Activity: Here is a block of entries. Write out its lines exactly, from the first through the one containing "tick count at".

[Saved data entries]

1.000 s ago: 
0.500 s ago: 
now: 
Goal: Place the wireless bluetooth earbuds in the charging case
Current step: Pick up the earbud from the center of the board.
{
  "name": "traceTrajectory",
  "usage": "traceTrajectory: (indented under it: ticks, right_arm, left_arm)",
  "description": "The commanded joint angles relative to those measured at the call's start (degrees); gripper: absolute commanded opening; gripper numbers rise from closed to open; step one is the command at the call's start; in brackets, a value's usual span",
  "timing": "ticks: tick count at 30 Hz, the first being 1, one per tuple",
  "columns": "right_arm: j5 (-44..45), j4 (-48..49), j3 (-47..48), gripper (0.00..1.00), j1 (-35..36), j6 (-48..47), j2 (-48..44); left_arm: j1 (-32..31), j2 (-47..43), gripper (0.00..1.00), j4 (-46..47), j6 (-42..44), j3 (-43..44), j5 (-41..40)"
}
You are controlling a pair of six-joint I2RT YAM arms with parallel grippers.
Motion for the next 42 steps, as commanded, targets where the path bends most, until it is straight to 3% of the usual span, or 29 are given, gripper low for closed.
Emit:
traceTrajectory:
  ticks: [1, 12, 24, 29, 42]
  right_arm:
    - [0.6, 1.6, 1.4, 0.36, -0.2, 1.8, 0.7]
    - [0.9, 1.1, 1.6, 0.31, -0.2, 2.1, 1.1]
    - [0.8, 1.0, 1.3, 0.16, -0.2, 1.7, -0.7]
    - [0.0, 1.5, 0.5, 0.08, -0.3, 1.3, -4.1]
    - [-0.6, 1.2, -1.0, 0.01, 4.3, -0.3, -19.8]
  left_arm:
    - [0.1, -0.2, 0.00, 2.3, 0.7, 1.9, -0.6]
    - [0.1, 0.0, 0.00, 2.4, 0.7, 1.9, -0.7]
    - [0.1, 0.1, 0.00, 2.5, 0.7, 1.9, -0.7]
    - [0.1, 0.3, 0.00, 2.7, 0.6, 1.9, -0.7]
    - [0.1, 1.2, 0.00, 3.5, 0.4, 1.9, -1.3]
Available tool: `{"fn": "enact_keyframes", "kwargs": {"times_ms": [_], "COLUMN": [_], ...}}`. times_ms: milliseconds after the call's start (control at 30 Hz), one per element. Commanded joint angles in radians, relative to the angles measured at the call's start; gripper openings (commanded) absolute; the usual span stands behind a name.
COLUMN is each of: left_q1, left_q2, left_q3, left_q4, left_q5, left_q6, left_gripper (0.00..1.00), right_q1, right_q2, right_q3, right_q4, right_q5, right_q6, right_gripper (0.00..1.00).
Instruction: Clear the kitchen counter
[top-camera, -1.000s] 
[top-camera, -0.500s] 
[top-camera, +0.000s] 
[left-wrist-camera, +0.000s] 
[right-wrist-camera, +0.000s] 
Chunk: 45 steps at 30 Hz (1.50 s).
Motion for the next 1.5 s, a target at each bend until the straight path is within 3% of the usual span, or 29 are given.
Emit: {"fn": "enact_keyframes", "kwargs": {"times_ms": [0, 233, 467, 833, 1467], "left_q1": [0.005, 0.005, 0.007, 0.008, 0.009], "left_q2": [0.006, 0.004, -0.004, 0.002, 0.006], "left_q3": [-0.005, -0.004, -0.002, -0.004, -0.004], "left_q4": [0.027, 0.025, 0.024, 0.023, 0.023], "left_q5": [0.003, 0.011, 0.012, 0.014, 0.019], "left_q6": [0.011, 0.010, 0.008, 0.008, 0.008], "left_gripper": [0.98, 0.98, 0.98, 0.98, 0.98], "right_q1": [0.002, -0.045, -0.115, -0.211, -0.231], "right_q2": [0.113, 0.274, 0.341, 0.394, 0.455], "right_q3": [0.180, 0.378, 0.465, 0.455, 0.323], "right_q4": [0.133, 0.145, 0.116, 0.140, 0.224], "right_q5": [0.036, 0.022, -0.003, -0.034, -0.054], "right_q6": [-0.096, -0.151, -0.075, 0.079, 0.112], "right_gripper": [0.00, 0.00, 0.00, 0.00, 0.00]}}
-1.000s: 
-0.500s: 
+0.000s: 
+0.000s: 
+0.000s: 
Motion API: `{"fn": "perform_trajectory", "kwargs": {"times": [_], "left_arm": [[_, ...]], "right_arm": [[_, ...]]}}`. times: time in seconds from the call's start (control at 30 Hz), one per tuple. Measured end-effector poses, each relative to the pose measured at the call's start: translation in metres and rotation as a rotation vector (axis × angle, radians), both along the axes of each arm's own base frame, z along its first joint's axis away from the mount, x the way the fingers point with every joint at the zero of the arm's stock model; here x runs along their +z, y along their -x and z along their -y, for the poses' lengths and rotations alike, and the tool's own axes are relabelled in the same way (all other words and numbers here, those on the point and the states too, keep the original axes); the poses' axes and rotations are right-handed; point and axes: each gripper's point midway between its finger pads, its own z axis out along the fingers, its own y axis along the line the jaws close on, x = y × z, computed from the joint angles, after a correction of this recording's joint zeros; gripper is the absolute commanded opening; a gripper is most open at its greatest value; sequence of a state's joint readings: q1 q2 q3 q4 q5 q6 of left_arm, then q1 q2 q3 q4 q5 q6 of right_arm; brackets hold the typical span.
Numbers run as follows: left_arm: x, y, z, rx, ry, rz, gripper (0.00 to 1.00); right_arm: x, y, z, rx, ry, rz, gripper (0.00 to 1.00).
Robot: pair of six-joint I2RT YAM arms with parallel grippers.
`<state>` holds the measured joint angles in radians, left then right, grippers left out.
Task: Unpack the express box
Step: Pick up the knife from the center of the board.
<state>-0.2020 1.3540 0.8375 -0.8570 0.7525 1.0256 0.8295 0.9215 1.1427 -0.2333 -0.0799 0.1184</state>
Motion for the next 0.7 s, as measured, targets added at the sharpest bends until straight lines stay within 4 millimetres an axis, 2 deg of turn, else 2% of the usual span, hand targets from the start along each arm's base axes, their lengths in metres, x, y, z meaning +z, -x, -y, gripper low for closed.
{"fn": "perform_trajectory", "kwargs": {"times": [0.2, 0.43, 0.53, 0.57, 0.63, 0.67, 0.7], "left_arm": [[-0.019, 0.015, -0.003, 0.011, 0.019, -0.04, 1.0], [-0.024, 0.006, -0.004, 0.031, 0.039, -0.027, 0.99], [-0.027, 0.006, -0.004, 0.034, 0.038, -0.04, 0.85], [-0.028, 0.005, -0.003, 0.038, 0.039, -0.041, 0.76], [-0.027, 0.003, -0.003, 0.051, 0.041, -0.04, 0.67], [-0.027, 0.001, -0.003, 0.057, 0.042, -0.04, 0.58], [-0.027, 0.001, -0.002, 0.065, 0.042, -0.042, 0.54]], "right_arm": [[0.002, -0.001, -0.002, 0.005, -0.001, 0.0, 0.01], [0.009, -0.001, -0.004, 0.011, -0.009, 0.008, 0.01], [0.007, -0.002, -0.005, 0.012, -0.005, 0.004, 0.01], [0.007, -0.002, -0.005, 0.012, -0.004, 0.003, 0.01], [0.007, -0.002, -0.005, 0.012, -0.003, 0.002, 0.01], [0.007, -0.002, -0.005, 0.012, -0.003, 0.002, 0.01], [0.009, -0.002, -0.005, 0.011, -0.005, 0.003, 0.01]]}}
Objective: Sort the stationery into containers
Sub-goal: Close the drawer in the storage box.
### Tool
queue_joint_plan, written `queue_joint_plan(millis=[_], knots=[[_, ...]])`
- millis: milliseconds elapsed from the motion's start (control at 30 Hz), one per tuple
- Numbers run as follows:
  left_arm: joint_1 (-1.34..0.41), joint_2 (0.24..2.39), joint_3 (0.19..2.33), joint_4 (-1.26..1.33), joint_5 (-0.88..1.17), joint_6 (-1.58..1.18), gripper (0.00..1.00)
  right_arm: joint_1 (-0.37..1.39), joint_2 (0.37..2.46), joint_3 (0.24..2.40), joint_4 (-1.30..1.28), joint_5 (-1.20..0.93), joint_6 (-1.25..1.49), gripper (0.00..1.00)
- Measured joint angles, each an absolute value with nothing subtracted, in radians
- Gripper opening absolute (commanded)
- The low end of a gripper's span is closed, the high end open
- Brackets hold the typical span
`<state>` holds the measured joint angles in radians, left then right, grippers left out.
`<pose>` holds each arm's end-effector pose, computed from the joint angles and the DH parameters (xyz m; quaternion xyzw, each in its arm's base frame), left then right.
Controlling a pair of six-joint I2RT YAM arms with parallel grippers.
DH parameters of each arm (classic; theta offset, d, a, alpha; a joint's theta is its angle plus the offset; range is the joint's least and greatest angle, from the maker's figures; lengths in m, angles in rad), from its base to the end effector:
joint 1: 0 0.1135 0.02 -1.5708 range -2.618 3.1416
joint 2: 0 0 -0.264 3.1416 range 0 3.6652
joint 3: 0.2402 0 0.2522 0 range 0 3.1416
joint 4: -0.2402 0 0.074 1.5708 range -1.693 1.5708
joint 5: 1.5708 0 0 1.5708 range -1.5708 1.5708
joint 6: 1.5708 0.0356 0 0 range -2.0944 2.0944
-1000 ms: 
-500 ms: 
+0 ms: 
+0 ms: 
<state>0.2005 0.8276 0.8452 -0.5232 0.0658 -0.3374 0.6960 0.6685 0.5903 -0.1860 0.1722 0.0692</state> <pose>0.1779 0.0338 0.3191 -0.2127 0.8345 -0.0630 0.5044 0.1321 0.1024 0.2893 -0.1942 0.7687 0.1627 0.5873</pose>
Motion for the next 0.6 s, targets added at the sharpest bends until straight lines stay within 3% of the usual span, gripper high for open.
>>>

Written answer:
1.000 s ago: 
0.500 s ago: 
now: 
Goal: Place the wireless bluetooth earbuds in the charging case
Current step: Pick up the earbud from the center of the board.
{
  "name": "traceTrajectory",
  "usage": "traceTrajectory: (indented under it: ticks, right_arm, left_arm)",
  "description": "The commanded joint angles relative to those measured at the call's start (degrees); gripper: absolute commanded opening; gripper numbers rise from closed to open; step one is the command at the call's start; in brackets, a value's usual span",
  "timing": "ticks: tick count at 30 Hz, the first being 1, one per tuple",

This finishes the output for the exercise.